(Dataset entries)
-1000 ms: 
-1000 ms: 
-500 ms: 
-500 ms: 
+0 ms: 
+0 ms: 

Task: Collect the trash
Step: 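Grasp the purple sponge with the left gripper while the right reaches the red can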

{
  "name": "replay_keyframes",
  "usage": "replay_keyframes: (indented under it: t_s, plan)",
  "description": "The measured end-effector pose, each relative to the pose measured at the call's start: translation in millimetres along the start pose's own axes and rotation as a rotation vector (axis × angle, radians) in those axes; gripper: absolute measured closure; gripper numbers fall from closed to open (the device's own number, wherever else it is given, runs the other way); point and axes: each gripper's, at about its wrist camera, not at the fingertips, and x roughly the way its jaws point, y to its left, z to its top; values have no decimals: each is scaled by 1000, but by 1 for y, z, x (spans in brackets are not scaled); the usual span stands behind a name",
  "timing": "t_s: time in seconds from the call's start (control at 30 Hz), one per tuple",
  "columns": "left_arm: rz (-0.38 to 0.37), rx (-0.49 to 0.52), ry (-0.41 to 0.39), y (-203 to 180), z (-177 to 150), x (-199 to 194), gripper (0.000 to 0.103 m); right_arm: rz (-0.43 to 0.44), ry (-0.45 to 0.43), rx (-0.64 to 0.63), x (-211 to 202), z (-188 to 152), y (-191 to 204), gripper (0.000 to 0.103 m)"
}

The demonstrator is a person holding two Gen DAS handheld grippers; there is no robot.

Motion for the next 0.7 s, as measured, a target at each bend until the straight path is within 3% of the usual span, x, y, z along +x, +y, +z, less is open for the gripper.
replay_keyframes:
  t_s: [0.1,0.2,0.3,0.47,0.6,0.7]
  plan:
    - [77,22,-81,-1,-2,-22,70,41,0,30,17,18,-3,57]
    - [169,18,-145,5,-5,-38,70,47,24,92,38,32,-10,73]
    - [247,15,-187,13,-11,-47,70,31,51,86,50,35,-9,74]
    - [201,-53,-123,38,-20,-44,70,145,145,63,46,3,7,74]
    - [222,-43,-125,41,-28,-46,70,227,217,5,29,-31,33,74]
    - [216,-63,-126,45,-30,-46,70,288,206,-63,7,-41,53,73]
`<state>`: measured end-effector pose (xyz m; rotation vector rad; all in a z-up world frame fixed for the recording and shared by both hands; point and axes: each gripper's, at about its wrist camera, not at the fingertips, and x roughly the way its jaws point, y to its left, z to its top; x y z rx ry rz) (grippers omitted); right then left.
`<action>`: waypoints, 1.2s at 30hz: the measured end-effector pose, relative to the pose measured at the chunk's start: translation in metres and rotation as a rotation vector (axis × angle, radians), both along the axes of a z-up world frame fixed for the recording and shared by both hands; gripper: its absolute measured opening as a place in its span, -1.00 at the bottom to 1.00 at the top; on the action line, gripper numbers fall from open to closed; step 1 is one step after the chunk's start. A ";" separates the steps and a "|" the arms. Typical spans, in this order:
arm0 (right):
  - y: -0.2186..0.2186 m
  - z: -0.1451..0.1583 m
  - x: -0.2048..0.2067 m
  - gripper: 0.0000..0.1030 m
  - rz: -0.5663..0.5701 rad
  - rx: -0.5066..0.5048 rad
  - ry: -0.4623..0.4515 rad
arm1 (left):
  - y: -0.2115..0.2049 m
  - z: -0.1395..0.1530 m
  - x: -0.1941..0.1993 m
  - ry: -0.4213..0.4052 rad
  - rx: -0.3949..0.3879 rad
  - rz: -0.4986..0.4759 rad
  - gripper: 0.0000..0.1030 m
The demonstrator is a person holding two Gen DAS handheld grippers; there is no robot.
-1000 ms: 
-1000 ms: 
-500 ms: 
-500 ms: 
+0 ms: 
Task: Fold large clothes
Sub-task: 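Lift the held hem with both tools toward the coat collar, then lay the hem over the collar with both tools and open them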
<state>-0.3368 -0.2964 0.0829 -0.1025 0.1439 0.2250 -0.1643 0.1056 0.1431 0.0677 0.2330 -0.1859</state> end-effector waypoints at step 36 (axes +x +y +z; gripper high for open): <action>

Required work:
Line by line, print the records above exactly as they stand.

Written reply:
-1000 ms: 
-1000 ms: 
-500 ms: 
-500 ms: 
+0 ms: 
+0 ms: 

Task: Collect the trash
Step: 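Grasp the purple sponge with the left gripper while the right reaches the red can
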
{
  "name": "replay_keyframes",
  "usage": "replay_keyframes: (indented under it: t_s, plan)",
  "description": "The measured end-effector pose, each relative to the pose measured at the call's start: translation in millimetres along the start pose's own axes and rotation as a rotation vector (axis × angle, radians) in those axes; gripper: absolute measured closure; gripper numbers fall from closed to open (the device's own number, wherever else it is given, runs the other way); point and axes: each gripper's, at about its wrist camera, not at the fingertips, and x roughly the way its jaws point, y to its left, z to its top; values have no decimals: each is scaled by 1000, but by 1 for y, z, x (spans in brackets are not scaled); the usual span stands behind a name",
  "timing": "t_s: time in seconds from the call's start (control at 30 Hz), one per tuple",
  "columns": "left_arm: rz (-0.38 to 0.37), rx (-0.49 to 0.52), ry (-0.41 to 0.39), y (-203 to 180), z (-177 to 150), x (-199 to 194), gripper (0.000 to 0.103 m); right_arm: rz (-0.43 to 0.44), ry (-0.45 to 0.43), rx (-0.64 to 0.63), x (-211 to 202), z (-188 to 152), y (-191 to 204), gripper (0.000 to 0.103 m)"
}

The demonstrator is a person holding two Gen DAS handheld grippers; there is no robot.

Motion for the next 0.7 s, as measured, a target at each bend until the straight path is within 3% of the usual span, x, y, z along +x, +y, +z, less is open for the gripper.
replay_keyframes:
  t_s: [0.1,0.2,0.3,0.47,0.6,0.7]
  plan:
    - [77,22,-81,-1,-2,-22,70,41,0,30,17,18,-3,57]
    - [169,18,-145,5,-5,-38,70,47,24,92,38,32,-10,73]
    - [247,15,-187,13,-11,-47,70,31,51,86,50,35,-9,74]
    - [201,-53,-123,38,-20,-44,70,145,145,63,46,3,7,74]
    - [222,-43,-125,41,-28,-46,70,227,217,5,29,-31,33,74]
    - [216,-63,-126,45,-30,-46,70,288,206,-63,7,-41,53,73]
`<state>`: measured end-effector pose (xyz m; rotation vector rad; all in a z-up world frame fixed for the recording and shared by both hands; point and axes: each gripper's, at about its wrist camera, not at the fingertips, and x roughly the way its jaws point, y to its left, z to its top; x y z rx ry rz) (grippers omitted); right then left.
`<action>`: waypoints, 1.2s at 30hz: the measured end-effector pose, relative to the pose measured at the chunk's start: translation in metres and rotation as a rotation vector (axis × angle, radians), both along the axes of a z-up world frame fixed for the recording and shared by both hands; gripper: its absolute measured opening as a place in its span, -1.00 at the bottom to 1.00 at the top; on the action line, gripper numbers fall from open to closed; step 1 is one step after the chunk's start. A ";" separates the steps and a "|" the arms. Typical spans, in this order:
arm0 (right):
  - y: -0.2186..0.2186 m
  - z: -0.1451..0.1583 m
  - x: -0.2048..0.2067 m
  - gripper: 0.0000..0.1030 m
  - rz: -0.5663..0.5701 rad
  - rx: -0.5066..0.5048 rad
  - ry: -0.4623..0.4515 rad
arm1 (left):
  - y: -0.2115..0.2049 m
  - z: -0.1395..0.1530 m
  - x: -0.1941..0.1993 m
  - ry: -0.4213..0.4052 rad
  - rx: -0.3949..0.3879 rad
  - rz: -0.4986..0.4759 rad
  - gripper: 0.0000..0.1030 m
The demonstrator is a person holding two Gen DAS handheld grippers; there is no robot.
-1000 ms: 
-1000 ms: 
-500 ms: 
-500 ms: 
+0 ms: 
Task: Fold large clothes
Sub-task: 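Lift the held hem with both tools toward the coat collar, then lay the hem over the collar with both tools and open them
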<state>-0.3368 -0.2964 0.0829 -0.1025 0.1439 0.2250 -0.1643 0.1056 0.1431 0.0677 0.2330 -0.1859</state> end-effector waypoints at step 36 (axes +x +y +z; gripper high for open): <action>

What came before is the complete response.